Boost logo

Boost :

Subject: Re: [boost] [gsoc]built-in support for dictionary words
From: Mathias Gaunard (mathias.gaunard_at_[hidden])
Date: 2009-03-28 11:52:26


kannan venkat wrote:
> I plan to provide
> *support for list of all meaningful words .
> *efficient methods to search if a string is a valid english word.
> *advanced searched options for checking if a given string is a substring is
> of any valid english word in an efficient manner.
> *methods to check if any anagram of a given string is a valid english word.
>
> could you tell me if this will be a useful contribution & give suggestions
> if there can be any other useful feature related to this..

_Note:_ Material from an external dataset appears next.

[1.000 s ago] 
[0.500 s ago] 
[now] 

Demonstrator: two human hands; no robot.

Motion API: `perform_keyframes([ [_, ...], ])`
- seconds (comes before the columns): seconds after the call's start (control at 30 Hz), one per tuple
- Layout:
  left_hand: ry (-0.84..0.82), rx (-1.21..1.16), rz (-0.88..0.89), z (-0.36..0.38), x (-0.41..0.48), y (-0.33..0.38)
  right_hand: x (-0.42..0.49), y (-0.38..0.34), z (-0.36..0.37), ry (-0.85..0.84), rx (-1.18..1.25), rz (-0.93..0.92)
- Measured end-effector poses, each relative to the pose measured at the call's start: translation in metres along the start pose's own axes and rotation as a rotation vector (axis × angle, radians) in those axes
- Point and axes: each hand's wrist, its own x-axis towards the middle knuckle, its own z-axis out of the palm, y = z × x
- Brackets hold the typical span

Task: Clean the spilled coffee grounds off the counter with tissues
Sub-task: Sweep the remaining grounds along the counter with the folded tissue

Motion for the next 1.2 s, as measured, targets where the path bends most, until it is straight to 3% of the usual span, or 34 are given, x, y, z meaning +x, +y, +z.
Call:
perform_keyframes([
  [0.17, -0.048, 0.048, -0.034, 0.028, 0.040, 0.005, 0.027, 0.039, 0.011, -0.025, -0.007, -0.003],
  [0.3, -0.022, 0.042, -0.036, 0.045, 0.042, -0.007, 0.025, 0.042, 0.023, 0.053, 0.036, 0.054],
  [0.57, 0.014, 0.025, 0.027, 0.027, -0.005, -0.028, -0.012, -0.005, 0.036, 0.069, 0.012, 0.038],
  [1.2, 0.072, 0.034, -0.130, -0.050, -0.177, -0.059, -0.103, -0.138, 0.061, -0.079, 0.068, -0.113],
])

I do not think it's very interesting if you limit that to English. This
should work with all languages.

Now, with any language, representation and iteration of characters,
words, sentences as well as comparison and collations are all
not-so-trivial operations.
You would however need almost all of them to do what you want.

Handling natural language is really quite more complicated than handling
bytes.

Thankfully, the Unicode standard defines representation and a lot of
operations. The funny thing is that some languages, such as Thai,
actually require a dictionary to tell words apart from each other, since
there are no explicit word boundaries (alternatively, it can be done
using machine learning algorithms to percept word-like constructs, there
are quite a few research papers on that topic).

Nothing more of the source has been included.